What the exercise asks: Please copy the data shown below, word for word.

Supplied data:
—————
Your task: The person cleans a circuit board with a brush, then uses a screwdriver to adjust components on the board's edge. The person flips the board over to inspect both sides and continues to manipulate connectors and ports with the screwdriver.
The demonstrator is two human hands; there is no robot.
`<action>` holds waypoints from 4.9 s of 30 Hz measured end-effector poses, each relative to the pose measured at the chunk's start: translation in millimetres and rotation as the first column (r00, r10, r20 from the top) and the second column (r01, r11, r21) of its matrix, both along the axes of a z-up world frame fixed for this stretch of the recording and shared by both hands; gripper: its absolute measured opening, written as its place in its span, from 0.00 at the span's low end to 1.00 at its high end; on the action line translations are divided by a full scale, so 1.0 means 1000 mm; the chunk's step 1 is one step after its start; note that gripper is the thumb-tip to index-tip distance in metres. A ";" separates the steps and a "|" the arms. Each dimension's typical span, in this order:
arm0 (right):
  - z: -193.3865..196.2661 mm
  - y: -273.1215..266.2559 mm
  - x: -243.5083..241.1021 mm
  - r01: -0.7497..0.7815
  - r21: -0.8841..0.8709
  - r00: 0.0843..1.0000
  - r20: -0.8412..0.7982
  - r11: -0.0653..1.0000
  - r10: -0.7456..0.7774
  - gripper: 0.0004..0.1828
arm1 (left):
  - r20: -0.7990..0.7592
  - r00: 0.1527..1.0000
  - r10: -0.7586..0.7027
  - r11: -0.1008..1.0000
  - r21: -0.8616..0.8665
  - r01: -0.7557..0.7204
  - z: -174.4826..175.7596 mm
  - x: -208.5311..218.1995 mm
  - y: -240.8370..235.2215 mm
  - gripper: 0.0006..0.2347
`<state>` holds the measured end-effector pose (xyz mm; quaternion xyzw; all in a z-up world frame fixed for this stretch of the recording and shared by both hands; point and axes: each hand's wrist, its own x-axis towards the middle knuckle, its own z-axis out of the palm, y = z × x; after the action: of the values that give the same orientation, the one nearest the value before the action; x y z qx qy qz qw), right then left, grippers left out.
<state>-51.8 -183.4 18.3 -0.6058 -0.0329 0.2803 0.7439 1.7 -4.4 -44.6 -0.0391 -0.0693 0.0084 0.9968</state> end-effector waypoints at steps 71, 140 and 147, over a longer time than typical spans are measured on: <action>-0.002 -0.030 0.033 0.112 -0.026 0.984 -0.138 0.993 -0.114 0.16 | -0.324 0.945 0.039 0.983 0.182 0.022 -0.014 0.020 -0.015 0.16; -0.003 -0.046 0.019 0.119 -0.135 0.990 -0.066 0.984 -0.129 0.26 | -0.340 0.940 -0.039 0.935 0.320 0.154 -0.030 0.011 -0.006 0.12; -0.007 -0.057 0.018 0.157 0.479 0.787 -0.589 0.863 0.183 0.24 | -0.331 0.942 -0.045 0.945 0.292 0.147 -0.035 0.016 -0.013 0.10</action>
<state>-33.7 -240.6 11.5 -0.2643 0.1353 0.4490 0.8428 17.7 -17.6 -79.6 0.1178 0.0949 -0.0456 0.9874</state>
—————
Exercise solution:
Your task: The person cleans a circuit board with a brush, then uses a screwdriver to adjust components on the board's edge. The person flips the board over to inspect both sides and continues to manipulate connectors and ports with the screwdriver.
The demonstrator is two human hands; there is no robot.
`<action>` holds waypoints from 4.9 s of 30 Hz measured end-effector poses, each relative to the pose measured at the chunk's start: translation in millimetres and rotation as the first column (r00, r10, r20 from the top) and the second column (r01, r11, r21) of its matrix, both along the axes of a z-up world frame fixed for this stretch of the recording and shared by both hands; gripper: its absolute measured opening, written as its place in its span, from 0.00 at the span's low end to 1.00 at its high end; on the action line translations are divided by a full scale, so 1.0 means 1000 mm; the chunk's step 1 is one step after its start; note that gripper is the thumb-tip to index-tip distance in metres. A ";" separates the steps and a "|" the arms. Each dimension's typical span, in this order:
arm0 (right):
  - z: -193.3865..196.2661 mm
  - y: -273.1215..266.2559 mm
  - x: -243.5083..241.1021 mm
  - r01: -0.7497..0.7815
  - r21: -0.8841..0.8709
  - r00: 0.0843..1.0000
  - r20: -0.8412..0.7982
  - r11: -0.0653..1.0000
  - r10: -0.7456..0.7774
  - gripper: 0.0004..0.1828
arm1 (left):
  - r20: -0.7990..0.7592
  - r00: 0.1527..1.0000
  - r10: -0.7586..0.7027
  - r11: -0.1008..1.0000
  - r21: -0.8616..0.8665
  - r01: -0.7557..0.7204
  - z: -174.4826..175.7596 mm
  - x: -208.5311..218.1995 mm
  - y: -240.8370..235.2215 mm
  - gripper: 0.0006..0.2347
`<state>` holds the measured end-effector pose (xyz mm; quaternion xyzw; all in a z-up world frame fixed for this stretch of the recording and shared by both hands; point and axes: each hand's wrist, its own x-axis towards the middle knuckle, its own z-axis out of the palm, y = z × x; after the action: of the values that give the same orientation, the one nearest the value before the action; x y z qx qy qz qw), right then left, grippers left out.
<state>-51.8 -183.4 18.3 -0.6058 -0.0329 0.2803 0.7439 1.7 -4.4 -44.6 -0.0391 -0.0693 0.0084 0.9968</state> end-effector waypoints at steps 71, 140 and 147, over a longer time than typical spans are measured on: <action>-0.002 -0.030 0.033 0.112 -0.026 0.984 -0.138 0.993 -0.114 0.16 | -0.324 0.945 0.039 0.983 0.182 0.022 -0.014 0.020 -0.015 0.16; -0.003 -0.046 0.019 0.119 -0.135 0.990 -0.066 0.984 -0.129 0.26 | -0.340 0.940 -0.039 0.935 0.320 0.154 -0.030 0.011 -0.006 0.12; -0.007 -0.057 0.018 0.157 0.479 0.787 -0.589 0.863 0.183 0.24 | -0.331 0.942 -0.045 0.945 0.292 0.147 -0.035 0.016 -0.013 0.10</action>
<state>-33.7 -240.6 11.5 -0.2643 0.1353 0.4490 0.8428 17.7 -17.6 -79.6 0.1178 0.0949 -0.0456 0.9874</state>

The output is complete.